Un menor de 10 años fue dejado accidentalmente en una estación de servicio de Cáceres. El padre recorrió 140 kilómetros antes de ser detenido por la Guardia Civil. El incidente resalta la importancia de revisar a los ocupantes antes de reanudar la marcha.
Un incidente inusual en la autovía A-66, a la altura de Aldea del Cano (Cáceres), ha puesto en primer plano la importancia de la atención durante los viajes familiares. Un padre, acompañado de su hijo de diez años, otro menor de siete y un amigo, reanudó la marcha tras una parada en una gasolinera sin percatarse de que el mayor de los niños no había vuelto al vehículo. El olvido se mantuvo durante 140 kilómetros, hasta que la Guardia Civil intervino tras recibir el aviso de un trabajador de la estación de servicio.
El suceso ocurrió sobre las 20:30 horas del domingo, cuando las cámaras de seguridad captaron cómo el menor se bajaba del coche y no regresaba. Ninguno de los adultos ni el hermano menor notaron la ausencia. La alerta del empleado permitió a la Guardia Civil activar un dispositivo de búsqueda, localizando el vehículo cerca de Hervás, también en Cáceres, casi dos horas después del inicio del trayecto.
Durante el tiempo que duró la búsqueda, el niño permaneció bajo la custodia de los agentes en la gasolinera, a la espera de reencontrarse con su familia. La intervención rápida evitó que la situación se agravara y permitió que el menor estuviera seguro en todo momento. La Guardia Civil ha recordado la necesidad de comprobar siempre que todos los ocupantes han regresado al vehículo antes de continuar el viaje, especialmente cuando se viaja con niños.
Este tipo de incidentes, aunque poco frecuentes, subrayan la importancia de la vigilancia en desplazamientos familiares y la utilidad de los sistemas de seguridad y vigilancia en áreas de servicio.

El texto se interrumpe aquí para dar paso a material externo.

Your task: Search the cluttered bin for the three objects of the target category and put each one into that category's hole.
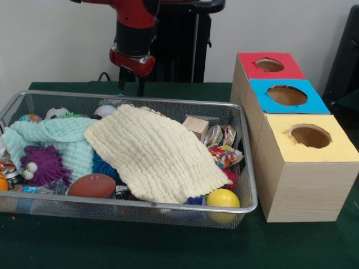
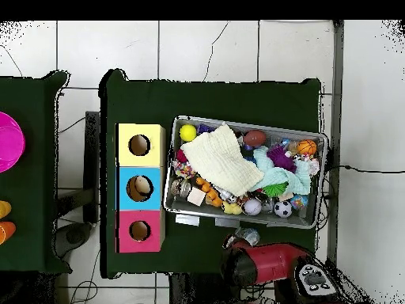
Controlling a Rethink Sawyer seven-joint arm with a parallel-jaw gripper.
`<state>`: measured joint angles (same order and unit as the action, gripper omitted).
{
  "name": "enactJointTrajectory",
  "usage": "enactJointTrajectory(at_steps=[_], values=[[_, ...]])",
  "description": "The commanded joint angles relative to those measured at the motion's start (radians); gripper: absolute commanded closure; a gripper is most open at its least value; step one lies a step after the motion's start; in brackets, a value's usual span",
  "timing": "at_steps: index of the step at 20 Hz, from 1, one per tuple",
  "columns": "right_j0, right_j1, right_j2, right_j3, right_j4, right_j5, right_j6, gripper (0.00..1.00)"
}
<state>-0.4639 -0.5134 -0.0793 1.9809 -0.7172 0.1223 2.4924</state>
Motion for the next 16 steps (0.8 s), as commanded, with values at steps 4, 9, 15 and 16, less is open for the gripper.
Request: enactJointTrajectory(at_steps=[4,9,15,16], values=[[0.072,-0.017,-0.005,-0.082,-0.101,-0.048,-0.024,0.0],[0.169,0.004,-0.123,-0.098,-0.1,-0.106,0.067,0.0],[0.286,0.059,-0.258,-0.121,-0.063,-0.179,0.113,0.0],[0.315,0.074,-0.291,-0.125,-0.047,-0.198,0.126,0.0]])
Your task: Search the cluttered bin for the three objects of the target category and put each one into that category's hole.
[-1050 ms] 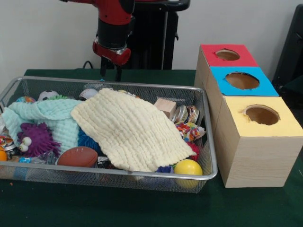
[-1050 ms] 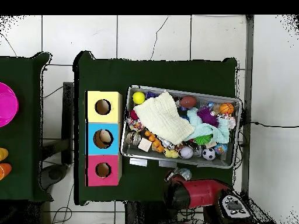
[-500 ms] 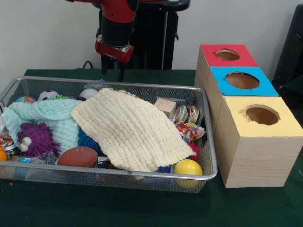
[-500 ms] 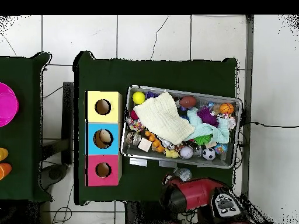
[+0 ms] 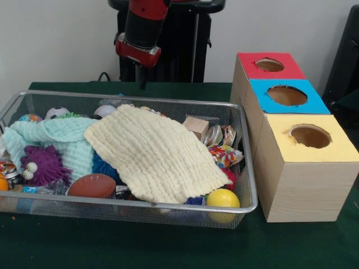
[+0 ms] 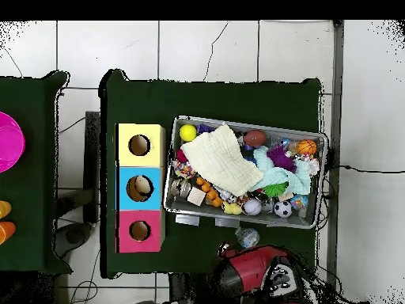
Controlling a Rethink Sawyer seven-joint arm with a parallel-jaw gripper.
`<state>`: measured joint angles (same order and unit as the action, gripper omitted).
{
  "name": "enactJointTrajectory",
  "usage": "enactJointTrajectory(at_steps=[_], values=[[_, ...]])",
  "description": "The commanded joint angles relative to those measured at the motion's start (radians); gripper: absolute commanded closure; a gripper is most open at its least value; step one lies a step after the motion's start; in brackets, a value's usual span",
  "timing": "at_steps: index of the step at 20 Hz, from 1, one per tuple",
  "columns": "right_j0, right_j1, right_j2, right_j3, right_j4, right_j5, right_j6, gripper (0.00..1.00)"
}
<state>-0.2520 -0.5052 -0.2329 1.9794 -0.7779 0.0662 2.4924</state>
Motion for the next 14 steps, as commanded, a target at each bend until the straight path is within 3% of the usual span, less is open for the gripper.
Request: enactJointTrajectory(at_steps=[1,7,14], values=[[0.121,0.078,-0.159,-0.124,0.031,-0.152,0.134,0.0],[0.143,0.089,-0.193,-0.112,0.092,-0.169,0.122,0.0],[0.166,0.162,-0.245,-0.115,0.168,-0.31,0.126,0.0]])
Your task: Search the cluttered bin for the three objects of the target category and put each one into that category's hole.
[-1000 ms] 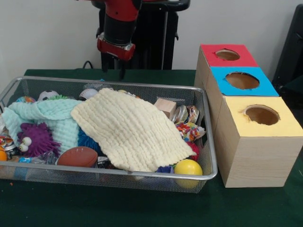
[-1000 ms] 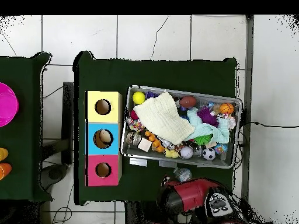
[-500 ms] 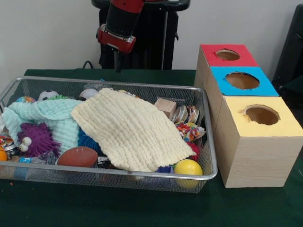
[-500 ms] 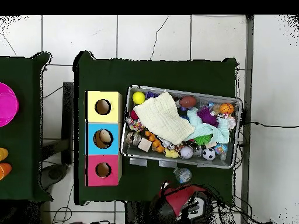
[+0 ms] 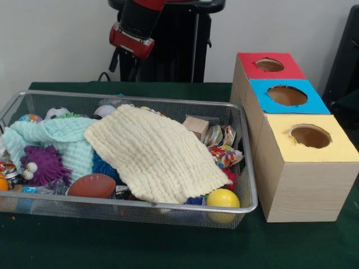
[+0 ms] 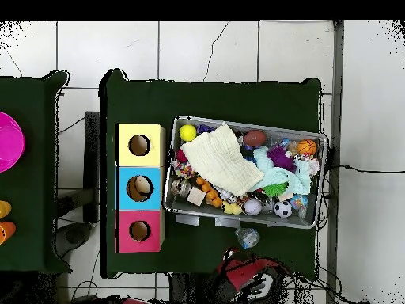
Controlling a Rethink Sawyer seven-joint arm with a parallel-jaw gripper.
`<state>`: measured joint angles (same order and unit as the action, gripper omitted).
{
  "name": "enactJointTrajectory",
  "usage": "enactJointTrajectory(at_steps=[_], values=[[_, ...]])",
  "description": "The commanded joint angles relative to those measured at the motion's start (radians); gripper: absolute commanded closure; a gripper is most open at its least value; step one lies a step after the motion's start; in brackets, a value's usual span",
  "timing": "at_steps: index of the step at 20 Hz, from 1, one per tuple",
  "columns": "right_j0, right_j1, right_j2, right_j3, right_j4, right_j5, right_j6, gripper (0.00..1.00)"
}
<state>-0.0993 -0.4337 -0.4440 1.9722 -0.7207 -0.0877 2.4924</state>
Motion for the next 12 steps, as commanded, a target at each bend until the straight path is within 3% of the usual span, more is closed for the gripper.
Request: enactJointTrajectory(at_steps=[1,8,12], values=[[0.011,0.099,-0.036,-0.106,0.123,-0.176,0.124,0.0],[-0.098,0.089,0.07,-0.091,0.13,-0.156,0.102,0.0],[-0.107,0.142,0.068,-0.115,0.15,-0.217,0.099,0.0]])
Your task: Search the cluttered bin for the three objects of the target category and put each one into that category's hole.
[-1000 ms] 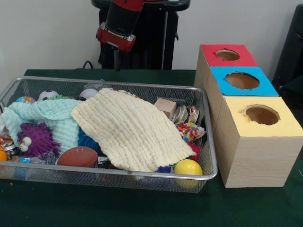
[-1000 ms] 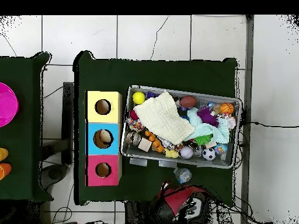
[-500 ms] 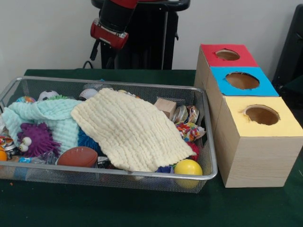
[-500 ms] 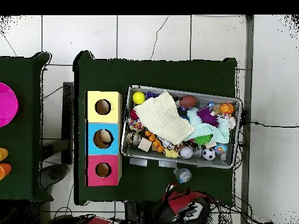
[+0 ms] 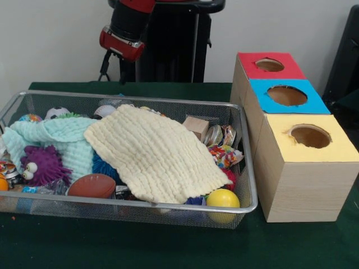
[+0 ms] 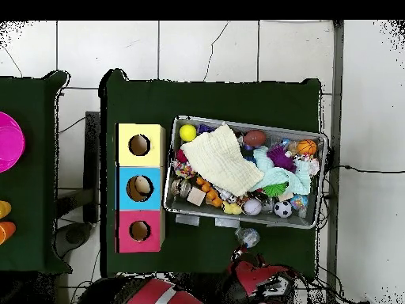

En España, las estaciones de servicio en autovías suelen contar con cámaras y personal atento, lo que facilita la rápida detección de situaciones anómalas. Según datos del Ministerio del Interior, los olvidos de menores en áreas de descanso son excepcionales, pero cada año se registran varios casos similares, generalmente resueltos sin consecuencias graves gracias a la intervención de las fuerzas de seguridad. La colaboración entre empleados de estaciones y la Guardia Civil resulta clave para evitar riesgos mayores y garantizar la seguridad de los menores en carretera.